Practical DV FilmMaking

The filmmaking process

To begin with, it would be useful to get to grips with the process of making a film as a whole. What do these people actually do? Why does it take so long between thinking of the film and getting down to shooting it?

The whole project starts life as an idea, in your imagination or as a response. You may have a story you wish to tell or a theme you want to work with. Whatever it is, it starts in darkness, probably a collec­tion of images you see appearing in the film, played out in no real order in your mind's eye. Most direct­ors favour getting as much material on paper as you can at this stage to establish the detail of an idea. Others suggest more idiosyncratic approaches. Robert Rodriguez recommends you 'stare at a blank projection screen. See your film, watch it from start to finish.' Whatever your initial idea, it is crucial to get to know it at this early stage as clearly as possible. Even though you have only a broad outline of the project you do have the initial spark: the images, atmosphere or look of the film.

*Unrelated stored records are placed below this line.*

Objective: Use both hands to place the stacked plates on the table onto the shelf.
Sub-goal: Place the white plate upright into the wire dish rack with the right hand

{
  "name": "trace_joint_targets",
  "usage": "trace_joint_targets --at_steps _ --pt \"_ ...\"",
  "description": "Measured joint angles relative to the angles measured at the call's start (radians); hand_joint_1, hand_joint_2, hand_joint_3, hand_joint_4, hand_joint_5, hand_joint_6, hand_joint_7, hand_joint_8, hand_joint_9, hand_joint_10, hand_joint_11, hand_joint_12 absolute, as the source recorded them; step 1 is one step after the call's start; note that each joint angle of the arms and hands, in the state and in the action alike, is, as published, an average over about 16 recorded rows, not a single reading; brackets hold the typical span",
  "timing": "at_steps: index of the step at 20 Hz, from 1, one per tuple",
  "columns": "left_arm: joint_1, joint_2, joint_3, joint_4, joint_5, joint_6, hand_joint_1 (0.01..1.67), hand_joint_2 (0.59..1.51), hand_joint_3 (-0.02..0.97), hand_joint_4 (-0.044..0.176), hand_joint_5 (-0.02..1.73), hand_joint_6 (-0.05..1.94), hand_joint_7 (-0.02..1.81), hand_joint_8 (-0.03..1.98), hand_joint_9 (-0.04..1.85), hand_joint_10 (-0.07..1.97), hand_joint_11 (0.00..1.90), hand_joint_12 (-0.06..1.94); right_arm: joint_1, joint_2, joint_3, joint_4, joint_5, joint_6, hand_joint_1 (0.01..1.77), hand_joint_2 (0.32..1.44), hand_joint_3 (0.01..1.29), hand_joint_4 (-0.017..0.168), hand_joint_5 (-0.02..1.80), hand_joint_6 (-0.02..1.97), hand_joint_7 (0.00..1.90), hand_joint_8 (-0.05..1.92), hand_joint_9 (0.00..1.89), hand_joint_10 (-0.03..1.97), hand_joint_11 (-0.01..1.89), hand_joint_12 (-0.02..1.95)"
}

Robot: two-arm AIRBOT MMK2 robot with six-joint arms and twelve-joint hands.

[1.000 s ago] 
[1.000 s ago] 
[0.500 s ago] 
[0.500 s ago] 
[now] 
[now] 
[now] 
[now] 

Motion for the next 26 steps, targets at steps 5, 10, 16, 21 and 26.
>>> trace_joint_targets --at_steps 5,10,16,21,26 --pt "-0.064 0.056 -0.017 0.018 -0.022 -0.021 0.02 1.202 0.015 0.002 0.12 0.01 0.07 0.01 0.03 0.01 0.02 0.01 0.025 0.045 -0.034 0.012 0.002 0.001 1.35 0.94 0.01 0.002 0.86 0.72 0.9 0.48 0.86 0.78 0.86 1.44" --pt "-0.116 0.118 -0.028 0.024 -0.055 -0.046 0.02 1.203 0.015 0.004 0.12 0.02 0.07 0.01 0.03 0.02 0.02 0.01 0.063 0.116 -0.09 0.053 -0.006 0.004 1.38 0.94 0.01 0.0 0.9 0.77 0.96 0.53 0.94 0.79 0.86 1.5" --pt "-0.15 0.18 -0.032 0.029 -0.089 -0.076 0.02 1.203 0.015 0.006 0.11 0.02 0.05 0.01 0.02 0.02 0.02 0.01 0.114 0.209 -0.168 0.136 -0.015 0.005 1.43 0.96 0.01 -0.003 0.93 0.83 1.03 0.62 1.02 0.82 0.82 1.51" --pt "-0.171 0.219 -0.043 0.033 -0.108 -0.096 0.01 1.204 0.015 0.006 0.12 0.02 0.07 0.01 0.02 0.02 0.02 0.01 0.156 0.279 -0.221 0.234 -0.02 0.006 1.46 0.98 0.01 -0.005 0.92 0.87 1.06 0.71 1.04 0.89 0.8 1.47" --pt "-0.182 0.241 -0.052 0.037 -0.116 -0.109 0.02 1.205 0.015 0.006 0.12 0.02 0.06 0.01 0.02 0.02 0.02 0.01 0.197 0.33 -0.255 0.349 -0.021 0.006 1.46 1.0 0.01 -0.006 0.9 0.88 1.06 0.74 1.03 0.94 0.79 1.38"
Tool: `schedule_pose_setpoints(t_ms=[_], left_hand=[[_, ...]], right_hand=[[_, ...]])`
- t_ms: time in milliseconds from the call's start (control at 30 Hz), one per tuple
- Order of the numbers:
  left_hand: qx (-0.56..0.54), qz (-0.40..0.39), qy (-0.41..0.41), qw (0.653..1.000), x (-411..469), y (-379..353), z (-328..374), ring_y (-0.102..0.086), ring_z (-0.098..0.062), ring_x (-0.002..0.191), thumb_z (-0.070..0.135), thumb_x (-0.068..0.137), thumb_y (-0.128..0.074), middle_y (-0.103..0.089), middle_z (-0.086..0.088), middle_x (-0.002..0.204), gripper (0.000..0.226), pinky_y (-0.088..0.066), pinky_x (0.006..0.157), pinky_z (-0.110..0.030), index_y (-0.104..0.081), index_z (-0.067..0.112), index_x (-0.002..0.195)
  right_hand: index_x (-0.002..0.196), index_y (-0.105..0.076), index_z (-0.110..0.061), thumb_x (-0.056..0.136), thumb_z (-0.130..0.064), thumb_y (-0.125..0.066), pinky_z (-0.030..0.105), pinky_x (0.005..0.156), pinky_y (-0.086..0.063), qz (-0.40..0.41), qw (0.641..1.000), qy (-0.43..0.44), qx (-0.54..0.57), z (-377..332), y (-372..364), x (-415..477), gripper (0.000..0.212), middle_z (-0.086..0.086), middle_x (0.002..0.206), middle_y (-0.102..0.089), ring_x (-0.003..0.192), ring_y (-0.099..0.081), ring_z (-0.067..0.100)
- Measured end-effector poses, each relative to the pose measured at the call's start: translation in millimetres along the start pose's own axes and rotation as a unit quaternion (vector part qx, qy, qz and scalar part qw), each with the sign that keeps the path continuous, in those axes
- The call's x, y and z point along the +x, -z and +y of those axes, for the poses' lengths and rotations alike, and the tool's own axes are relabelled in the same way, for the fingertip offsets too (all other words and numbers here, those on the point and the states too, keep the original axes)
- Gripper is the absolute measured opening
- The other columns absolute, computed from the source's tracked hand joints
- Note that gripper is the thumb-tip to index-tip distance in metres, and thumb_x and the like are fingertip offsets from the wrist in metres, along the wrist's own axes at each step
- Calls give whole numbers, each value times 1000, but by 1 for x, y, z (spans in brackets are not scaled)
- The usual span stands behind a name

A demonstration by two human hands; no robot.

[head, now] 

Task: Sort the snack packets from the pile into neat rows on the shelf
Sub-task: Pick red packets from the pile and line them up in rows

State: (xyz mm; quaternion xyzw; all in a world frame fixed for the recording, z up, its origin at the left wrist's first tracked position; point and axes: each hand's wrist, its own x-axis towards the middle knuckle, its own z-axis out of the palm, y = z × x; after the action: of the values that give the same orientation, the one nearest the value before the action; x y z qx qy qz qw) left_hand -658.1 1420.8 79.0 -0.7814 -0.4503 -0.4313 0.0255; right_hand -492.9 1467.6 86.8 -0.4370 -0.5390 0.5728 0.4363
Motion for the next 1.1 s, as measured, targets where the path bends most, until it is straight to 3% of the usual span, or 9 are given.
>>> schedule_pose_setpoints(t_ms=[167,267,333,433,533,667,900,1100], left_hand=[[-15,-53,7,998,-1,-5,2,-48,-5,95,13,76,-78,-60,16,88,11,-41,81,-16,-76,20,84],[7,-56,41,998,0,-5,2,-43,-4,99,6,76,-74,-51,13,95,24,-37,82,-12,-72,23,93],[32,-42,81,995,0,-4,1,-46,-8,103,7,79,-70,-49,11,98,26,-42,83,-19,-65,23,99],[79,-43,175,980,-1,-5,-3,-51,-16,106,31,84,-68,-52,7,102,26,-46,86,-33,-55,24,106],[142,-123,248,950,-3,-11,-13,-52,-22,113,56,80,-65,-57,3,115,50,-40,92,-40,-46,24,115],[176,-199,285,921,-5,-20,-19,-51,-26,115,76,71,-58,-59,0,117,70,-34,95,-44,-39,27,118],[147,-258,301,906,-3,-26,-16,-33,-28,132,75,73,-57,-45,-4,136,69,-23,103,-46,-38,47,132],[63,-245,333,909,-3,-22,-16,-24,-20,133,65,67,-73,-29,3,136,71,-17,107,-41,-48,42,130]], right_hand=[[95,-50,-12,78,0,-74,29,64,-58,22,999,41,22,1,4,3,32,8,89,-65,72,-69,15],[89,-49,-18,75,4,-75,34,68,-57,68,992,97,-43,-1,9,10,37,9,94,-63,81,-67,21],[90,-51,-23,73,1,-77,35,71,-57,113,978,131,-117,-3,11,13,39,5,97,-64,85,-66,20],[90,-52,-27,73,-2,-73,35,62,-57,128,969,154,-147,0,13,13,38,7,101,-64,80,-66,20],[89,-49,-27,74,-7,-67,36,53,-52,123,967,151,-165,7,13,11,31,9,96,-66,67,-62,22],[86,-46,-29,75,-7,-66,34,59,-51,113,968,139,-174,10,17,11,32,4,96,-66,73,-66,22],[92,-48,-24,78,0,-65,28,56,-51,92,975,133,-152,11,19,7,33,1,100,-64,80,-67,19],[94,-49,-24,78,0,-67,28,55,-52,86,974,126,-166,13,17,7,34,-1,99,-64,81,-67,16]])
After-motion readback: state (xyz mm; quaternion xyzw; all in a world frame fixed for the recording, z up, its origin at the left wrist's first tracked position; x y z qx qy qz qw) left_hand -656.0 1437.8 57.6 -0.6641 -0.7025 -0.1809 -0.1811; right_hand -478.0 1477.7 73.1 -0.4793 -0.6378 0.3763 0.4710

It is this that you should try to pin down and keep, as it will become the main creative thrust of the project, seeing you through the obstacles and possible wrong turns to come.

Stage 1: Planning

The first stage of making a movie is centred on getting the film developed as much as possible before you start shooting. Substantial changes during shooting are expensive and disrupt continuity, or worse can result in a discordant and messy film. Good planning means that when you start shooting you go through a smoother process. You will encounter surprises and have to make changes here and there, but planning means you encounter more of the right sort of surprises and know how to solve the less wel­come ones. The aim is to let your ideas grow and develop to a point at which you know every aspect of the project better than anyone else. You know the relative significance of each part of the story, the kinds of motifs and ideas that are running through it, and the kind of atmosphere that is to dominate. In a sense, when you commit your ideas to paper you are taking them out of the comforting darkness of the imagination, where you don't notice the loose ends and rough structure of a film, and exposing them to light. Some aspects of your ideas survive, some don't, but it is better that the project changes now than later. Work on paper is cheap but work on film is expensive. An hour of scriptwriting can save you a day of shooting and a week of editing later in the process.